For more from Marko Papic, don’t miss his presentation, “Geopolitics for Investors, with Caitriona MacGuinness, CFA, at the upcoming CFA Institute European Investment Conference on 15 and 16 November 2020


In the turbulent year 2020, Marko Papic’s book, Geopolitical Alpha: An Investment Framework for Predicting the Future provides some reassurance. Papic posits that investors can prepare for upcoming events and beat the market while they’re at it — a bold claim, especially in times like these.  

The book’s central idea is a framework for geopolitical forecasting. Papic, who is partner and chief strategist of Clocktower Group, an alternative investment asset manager based in Santa Monica, California, urges us to cast aside information from politically connected people, media reports, and about politicians’ motives. He says these only distract from the real factors determining how events unfold. According to Papic, it’s the measurable constraints facing policymakers that determine the future, and these constraints deserve our full attention.

I emailed Papic for more insight into this approach to geopolitical forecasting and to get his views on current events. What follows are his lightly edited answers.

CFA Institute: Why did you decide to write a book explaining how you analyze geopolitics in an investment-relevant manner? Aren’t you eroding your advantage by sharing your methodology?

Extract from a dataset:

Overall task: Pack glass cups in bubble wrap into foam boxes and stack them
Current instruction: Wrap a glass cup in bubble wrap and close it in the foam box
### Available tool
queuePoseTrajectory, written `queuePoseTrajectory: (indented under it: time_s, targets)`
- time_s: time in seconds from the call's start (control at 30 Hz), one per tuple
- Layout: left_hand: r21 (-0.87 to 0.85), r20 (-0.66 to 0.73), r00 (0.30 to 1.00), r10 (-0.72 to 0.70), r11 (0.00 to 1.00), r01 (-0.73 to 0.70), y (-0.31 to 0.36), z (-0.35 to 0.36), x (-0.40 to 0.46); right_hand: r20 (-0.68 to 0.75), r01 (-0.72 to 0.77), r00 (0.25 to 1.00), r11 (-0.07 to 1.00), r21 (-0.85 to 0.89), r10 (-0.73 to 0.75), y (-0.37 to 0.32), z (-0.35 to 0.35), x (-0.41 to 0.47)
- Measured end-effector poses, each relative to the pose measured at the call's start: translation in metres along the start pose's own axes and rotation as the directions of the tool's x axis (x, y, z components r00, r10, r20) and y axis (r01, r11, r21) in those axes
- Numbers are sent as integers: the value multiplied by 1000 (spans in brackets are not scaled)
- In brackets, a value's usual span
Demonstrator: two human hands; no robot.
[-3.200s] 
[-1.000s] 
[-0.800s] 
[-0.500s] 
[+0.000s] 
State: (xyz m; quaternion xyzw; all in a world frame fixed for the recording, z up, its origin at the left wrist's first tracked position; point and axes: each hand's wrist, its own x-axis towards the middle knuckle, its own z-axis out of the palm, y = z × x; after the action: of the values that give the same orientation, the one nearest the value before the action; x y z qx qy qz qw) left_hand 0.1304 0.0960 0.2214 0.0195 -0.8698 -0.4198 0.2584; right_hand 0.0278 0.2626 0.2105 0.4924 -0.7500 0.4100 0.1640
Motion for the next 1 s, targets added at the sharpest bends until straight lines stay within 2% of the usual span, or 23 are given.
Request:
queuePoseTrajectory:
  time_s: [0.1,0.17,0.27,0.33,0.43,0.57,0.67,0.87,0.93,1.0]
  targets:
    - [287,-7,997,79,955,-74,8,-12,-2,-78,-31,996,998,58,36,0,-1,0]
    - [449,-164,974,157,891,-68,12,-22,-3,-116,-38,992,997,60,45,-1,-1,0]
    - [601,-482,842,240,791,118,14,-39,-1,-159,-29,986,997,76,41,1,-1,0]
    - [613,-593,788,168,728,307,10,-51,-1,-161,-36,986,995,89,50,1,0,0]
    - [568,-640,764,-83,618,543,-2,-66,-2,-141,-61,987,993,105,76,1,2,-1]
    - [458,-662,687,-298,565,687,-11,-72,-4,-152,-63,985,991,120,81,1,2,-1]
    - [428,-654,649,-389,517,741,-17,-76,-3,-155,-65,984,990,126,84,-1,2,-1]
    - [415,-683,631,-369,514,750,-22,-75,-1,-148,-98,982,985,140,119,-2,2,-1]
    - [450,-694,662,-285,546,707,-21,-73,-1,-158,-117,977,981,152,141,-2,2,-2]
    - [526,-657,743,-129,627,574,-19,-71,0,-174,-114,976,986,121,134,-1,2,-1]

Marko Papic: First of all, I never really thought I would have the time to write a book. I have been producing ~4,000 words of macro research per week since about 2009. That leaves very little time to gather your thoughts in a book! However, my partner at Clocktower Group — and an accomplished author of Inside the House of Money and  The Invisible Hands — Steve Drobny encouraged me to put all my thoughts on a page. When you have someone who has gone through the process trailblaze the path for you, it is really easy to walk down the road. I mean really easy.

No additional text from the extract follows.